Pupils who used IPEELL for two years made around two months’ additional progress in writing, compared to pupils who did not. This result has a high security rating. The result was similar when considering only pupils eligible for free school meals who used IPEELL, who also made around two months’ additional progress.
The evaluation also measured writing results for pupils who used IPEELL for only one year, using a different writing test. This test showed that after one year, IPEELL pupils had made less progress than comparison pupils. This result had a very high security rating. Again, the results were similar for pupils eligible for free school meals.
These writing results are not statistically significant. This means that even if the intervention had no impact, the probability that, in this trial, we would have observed an effect size as large as the one found is greater than 5%.
Pupils who used IPEELL for two years made less progress in reading, spelling, and maths compared to pupils who did not. It is possible that an increased focus on writing led to less time spent on these topics.
The training of teachers was lacking in both the provision and breadth of practical examples and in fully modelling some aspects of the approach. This may have been because the training in this trial was carried out by inexperienced trainers and it may, therefore, be useful for the trainers to watch an experienced trainer train the teachers first.
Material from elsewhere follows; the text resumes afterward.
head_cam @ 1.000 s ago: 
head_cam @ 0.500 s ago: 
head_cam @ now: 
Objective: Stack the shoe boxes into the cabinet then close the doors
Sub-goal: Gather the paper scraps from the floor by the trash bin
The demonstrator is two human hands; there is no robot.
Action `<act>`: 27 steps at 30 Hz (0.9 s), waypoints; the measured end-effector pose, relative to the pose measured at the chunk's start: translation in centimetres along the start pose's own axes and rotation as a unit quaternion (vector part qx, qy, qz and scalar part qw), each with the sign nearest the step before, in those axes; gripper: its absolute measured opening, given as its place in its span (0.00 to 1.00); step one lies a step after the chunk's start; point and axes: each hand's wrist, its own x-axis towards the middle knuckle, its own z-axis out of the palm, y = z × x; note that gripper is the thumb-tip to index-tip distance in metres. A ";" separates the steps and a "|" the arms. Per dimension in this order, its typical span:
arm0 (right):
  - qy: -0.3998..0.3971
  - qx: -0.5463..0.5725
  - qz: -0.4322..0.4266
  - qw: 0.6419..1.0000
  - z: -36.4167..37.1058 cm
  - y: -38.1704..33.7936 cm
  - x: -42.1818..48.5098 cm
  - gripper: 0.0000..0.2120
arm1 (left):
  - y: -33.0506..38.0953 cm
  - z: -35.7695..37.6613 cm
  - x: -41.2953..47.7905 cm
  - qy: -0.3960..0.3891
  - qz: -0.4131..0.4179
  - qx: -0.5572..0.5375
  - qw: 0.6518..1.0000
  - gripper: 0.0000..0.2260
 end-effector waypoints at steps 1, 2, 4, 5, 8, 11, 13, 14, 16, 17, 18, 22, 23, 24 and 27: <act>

Full project descriptionkeyboard_arrow_up keyboard_arrow_down
The IPEELL intervention is a writing process that encourages students to plan, draft, edit, and revise their writing. IPEELL stands for Introduction, Point, Explain, Ending, Links, and Language. The intervention was developed by the Calderdale Excellence Partnership (CEP) and is adapted from the U.S. programme Self-Regulated Strategy Development (SRSD). In addition to the writing process, the IPEELL intervention also involves ‘memorable experiences’ for students designed to act as a stimulus for their writing. This project tested the impact of one year of IPEELL for children in Year 6 and the impact of the two years of IPEELL children who started it in Year 5 and continued in Year 6. IPEELL was delivered to all children in these year groups.
The project was a randomised controlled trial; 84 schools and 2,682 children participated in the one- year trial and 83 schools and 2,762 children participated in the two-year trial. The trial was an effectiveness trial which tested the intervention under ‘real world’ conditions and schools were randomised to either receive the intervention or to act as a ‘business as usual’ control group. Writing outcomes were measured using Key Stage 2 (KS2) writing outcomes for the one-year trial and a bespoke writing test based on historic KS2 writing tests for the two-year trial. The process evaluation involved observations of the training sessions (both the teacher training and the training of the trainers), observations of lessons, and interviews with teachers. The trial took place between September 2015 and July 2017.